Somewhere below, one line contains "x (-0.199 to" and a later line contains "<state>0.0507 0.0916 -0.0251". Output those two lines and everything between them exactly, and nothing else.

***** Provided information *****

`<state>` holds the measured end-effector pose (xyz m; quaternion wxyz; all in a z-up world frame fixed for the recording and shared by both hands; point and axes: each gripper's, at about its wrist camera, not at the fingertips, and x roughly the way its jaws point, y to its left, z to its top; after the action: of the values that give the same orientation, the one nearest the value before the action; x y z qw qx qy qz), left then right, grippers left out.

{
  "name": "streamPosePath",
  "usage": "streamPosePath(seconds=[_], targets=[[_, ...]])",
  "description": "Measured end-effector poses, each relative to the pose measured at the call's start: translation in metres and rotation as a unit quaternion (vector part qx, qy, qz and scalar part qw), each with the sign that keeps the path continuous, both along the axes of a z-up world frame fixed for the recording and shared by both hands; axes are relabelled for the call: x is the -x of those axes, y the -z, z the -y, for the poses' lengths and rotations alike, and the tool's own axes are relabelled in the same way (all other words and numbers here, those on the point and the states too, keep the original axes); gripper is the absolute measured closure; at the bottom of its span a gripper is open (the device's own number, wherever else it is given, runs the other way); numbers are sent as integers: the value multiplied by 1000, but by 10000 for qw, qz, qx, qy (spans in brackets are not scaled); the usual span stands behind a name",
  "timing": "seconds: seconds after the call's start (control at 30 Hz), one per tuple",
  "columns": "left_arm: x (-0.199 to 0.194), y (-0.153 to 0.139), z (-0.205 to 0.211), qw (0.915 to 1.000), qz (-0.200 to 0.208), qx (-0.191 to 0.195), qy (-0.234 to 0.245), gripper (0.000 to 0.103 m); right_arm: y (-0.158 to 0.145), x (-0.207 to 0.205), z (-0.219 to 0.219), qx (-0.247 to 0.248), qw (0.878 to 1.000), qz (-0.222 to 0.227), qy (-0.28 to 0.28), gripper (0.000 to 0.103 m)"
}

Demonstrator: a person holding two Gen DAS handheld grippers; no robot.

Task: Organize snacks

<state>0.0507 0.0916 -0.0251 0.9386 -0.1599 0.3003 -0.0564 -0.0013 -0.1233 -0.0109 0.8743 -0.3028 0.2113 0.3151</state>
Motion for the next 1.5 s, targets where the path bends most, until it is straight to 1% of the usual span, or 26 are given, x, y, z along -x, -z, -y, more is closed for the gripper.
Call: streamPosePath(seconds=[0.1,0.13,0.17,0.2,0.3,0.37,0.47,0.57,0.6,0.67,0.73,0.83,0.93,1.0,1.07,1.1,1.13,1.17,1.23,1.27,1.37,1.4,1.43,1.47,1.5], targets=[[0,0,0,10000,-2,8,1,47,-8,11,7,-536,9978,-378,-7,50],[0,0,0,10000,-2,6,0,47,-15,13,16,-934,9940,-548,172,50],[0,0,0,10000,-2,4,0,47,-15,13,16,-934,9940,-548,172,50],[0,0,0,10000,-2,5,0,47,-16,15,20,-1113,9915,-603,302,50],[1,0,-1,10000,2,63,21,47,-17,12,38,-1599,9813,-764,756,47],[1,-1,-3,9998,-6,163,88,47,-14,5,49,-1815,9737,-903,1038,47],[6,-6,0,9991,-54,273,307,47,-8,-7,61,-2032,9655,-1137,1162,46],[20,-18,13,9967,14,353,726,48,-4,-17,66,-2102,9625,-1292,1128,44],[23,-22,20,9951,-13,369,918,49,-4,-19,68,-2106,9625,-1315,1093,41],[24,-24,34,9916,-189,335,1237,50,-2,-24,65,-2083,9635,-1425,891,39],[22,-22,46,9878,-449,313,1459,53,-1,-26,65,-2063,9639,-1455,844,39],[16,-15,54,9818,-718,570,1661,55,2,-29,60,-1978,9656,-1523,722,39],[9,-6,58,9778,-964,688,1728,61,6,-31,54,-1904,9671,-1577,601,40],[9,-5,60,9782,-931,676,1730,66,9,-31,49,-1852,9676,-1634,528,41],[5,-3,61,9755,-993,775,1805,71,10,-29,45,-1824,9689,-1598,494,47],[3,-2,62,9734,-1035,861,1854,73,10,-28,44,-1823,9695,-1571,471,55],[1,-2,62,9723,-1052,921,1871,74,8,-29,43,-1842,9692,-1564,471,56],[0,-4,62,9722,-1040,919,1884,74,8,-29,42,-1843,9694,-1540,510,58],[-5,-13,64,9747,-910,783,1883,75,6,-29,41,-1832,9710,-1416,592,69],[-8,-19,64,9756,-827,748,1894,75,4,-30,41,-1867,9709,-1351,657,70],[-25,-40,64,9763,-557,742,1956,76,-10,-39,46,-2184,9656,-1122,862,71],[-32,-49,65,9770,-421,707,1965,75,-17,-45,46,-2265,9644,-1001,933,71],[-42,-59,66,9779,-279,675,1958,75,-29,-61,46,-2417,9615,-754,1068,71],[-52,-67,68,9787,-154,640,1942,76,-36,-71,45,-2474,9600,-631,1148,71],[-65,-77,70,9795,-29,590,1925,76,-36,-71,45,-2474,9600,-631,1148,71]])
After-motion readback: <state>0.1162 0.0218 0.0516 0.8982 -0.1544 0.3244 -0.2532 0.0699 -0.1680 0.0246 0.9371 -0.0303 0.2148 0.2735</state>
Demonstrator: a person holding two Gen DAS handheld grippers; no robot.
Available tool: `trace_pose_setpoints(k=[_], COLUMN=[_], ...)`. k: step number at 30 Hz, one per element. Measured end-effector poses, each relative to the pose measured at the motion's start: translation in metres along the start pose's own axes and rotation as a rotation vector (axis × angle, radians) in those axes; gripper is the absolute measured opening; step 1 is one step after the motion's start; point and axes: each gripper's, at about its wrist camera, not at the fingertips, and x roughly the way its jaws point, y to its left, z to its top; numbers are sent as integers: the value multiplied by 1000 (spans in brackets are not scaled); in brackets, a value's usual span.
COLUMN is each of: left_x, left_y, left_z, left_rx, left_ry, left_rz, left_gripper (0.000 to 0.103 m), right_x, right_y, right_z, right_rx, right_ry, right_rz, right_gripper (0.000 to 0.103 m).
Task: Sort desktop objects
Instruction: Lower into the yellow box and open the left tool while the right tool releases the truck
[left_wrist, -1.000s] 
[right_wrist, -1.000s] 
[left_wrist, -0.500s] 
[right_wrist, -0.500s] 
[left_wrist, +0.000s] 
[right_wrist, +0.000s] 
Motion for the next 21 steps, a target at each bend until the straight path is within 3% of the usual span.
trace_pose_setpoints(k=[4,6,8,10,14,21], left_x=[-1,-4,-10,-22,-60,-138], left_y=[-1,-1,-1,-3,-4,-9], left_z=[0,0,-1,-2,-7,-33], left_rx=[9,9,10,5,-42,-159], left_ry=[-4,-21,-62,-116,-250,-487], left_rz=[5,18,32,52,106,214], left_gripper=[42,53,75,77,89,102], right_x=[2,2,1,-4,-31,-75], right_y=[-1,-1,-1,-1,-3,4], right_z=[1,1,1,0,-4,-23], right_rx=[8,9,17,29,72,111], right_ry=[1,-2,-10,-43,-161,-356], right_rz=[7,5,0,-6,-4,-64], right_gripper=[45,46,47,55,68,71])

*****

• _Exercise output_
  "columns": "left_arm: x (-0.199 to 0.194), y (-0.153 to 0.139), z (-0.205 to 0.211), qw (0.915 to 1.000), qz (-0.200 to 0.208), qx (-0.191 to 0.195), qy (-0.234 to 0.245), gripper (0.000 to 0.103 m); right_arm: y (-0.158 to 0.145), x (-0.207 to 0.205), z (-0.219 to 0.219), qx (-0.247 to 0.248), qw (0.878 to 1.000), qz (-0.222 to 0.227), qy (-0.28 to 0.28), gripper (0.000 to 0.103 m)"
}

Demonstrator: a person holding two Gen DAS handheld grippers; no robot.

Task: Organize snacks

<state>0.0507 0.0916 -0.0251 0.9386 -0.1599 0.3003 -0.0564 -0.0013 -0.1233 -0.0109 0.8743 -0.3028 0.2113 0.3151</state>

Work on the answer has been completed.